From a recent post on the Wisconsin Fly Fishing Board:
"
"...Having never had a hook in my hand that deep, I soon realized just how
effective a barb can be. I tugged and pulled, but no avail. I then
realized I had the same fly in my box, so I cut the line, left the fly in
my thumb and fished for another hour or so before I had to leave. I had
to leave the water to get my kids picked up and to the dentist, something
that in the morning, I viewed as an intrusion. However, I began thinking
novacaine. I stopped at the well-known meat market nearby for some wild
rice brats and thick cut bacon for the mother's day breakfast in bed
plans, and oatmeal-raisin cookies for the drive home, freaked the lady
out at the counter who saw the fly still in my thumb and I was off.

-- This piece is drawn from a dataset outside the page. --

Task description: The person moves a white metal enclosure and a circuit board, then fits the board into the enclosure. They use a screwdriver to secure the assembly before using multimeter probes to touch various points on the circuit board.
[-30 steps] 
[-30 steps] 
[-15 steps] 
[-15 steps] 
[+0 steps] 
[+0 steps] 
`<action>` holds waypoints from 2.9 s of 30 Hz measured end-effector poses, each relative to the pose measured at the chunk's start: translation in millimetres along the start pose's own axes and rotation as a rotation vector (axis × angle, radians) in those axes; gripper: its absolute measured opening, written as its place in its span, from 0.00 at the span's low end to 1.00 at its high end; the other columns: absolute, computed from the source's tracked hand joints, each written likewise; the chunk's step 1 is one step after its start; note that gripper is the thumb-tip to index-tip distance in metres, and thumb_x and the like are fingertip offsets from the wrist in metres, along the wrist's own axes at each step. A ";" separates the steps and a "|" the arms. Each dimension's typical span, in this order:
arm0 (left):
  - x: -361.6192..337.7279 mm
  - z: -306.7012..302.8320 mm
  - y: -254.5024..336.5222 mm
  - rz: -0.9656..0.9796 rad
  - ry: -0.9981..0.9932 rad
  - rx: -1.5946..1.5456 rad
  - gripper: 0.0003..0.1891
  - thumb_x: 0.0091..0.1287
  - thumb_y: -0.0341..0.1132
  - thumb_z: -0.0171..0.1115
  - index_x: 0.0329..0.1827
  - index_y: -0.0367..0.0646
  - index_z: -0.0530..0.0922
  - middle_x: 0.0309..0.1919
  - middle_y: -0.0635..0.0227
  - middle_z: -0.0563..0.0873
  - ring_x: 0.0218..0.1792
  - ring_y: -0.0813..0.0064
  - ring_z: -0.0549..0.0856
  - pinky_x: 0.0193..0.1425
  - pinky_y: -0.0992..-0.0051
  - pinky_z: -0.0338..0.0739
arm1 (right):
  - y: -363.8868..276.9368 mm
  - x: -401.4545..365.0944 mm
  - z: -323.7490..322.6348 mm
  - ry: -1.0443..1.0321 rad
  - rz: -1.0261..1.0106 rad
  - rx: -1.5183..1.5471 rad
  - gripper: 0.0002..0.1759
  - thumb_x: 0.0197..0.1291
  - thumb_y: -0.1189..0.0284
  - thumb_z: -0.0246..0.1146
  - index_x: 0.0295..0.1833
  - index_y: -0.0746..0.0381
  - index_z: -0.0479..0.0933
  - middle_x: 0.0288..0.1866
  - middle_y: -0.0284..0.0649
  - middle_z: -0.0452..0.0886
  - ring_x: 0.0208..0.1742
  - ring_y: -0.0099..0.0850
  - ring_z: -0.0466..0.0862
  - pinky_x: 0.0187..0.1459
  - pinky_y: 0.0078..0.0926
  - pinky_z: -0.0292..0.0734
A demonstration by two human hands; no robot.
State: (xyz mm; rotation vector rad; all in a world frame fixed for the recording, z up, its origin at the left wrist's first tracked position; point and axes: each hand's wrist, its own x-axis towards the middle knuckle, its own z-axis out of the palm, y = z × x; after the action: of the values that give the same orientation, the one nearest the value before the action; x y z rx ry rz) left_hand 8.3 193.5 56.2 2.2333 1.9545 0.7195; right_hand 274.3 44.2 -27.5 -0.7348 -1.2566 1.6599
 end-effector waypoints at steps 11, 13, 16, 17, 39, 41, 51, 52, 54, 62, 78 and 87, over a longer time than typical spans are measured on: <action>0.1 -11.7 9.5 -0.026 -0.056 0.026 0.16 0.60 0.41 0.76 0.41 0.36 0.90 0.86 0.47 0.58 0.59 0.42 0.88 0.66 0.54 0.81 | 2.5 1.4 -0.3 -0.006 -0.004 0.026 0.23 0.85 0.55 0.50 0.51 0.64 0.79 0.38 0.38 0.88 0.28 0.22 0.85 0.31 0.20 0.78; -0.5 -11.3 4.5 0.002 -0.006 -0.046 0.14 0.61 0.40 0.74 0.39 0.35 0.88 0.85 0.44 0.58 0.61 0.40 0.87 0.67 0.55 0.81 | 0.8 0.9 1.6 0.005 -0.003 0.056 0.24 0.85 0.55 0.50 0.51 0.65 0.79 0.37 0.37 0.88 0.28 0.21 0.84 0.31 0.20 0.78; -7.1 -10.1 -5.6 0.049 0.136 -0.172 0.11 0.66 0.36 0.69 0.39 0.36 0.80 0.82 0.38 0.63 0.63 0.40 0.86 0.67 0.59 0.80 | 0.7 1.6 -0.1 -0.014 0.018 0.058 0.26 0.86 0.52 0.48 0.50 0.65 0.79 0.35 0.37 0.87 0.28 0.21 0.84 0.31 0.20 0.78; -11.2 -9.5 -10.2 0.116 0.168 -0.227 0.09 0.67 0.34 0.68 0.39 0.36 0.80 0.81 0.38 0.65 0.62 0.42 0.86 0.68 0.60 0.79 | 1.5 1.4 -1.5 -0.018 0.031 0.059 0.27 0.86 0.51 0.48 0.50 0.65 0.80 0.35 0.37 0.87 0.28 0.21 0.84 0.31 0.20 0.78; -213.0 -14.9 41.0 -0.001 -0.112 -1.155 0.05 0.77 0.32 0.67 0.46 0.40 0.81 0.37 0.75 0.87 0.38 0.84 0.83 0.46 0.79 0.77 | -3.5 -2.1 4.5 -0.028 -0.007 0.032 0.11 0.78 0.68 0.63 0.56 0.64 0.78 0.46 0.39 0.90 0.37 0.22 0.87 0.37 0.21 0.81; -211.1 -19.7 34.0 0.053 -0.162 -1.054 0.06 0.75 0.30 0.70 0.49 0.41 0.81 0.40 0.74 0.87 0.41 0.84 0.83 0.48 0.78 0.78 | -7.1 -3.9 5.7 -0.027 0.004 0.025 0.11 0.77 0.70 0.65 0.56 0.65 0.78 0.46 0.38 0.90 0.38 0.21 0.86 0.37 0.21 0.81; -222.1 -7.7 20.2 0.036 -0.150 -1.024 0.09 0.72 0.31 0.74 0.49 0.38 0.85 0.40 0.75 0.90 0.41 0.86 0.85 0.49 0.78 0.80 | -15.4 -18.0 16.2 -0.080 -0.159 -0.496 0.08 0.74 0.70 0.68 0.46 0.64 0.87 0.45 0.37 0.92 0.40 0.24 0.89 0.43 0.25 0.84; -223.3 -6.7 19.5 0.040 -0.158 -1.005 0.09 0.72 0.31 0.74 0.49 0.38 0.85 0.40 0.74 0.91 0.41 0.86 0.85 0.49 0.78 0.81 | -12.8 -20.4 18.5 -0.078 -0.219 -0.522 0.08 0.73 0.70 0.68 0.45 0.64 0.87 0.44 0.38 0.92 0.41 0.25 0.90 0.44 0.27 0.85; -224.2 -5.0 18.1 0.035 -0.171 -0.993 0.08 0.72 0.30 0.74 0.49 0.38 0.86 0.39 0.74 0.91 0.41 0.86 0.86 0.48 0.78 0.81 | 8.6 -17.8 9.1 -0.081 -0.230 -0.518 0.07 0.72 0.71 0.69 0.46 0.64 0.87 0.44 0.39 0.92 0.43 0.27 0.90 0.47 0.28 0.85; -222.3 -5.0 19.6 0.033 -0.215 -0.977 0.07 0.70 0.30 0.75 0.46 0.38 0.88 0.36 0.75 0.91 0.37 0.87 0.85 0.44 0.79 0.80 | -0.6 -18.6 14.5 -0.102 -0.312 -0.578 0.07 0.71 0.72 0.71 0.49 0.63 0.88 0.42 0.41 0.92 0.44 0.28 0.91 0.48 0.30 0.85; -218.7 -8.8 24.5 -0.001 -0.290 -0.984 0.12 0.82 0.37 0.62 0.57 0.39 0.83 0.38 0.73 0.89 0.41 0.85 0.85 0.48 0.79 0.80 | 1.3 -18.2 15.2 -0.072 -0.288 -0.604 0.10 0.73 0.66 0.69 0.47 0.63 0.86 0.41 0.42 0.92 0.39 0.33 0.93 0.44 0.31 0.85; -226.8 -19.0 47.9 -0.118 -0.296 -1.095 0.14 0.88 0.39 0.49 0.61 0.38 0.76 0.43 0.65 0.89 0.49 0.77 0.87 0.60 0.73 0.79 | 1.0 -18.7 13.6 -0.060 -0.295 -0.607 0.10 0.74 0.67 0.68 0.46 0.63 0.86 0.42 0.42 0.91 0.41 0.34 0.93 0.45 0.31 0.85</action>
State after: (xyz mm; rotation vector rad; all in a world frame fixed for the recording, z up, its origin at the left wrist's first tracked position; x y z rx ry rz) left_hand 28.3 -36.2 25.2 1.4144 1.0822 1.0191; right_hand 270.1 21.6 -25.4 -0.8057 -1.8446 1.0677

Our family dentist is great and he was gracious enough, after checking the
rugrats, to help out with a little novacaine. After the thumb was
thoroughly numbed, I was able to push down on the eye of the hook and back
the hook out. I wasn’t able to back it out unless I pushed down quite
steadily and forcefully on the eye. I have read about the other way
involving pushing the hook through the skin past the barb, then cutting
the hook and pulling it through. That would have been the next option,
but fortunately didn’t need it. I didn’t feel ready to push the hook
through the skin past the barb and cut it.
Great way to start off the season…"
You can't let a little hook in your thumb stop you from fishing.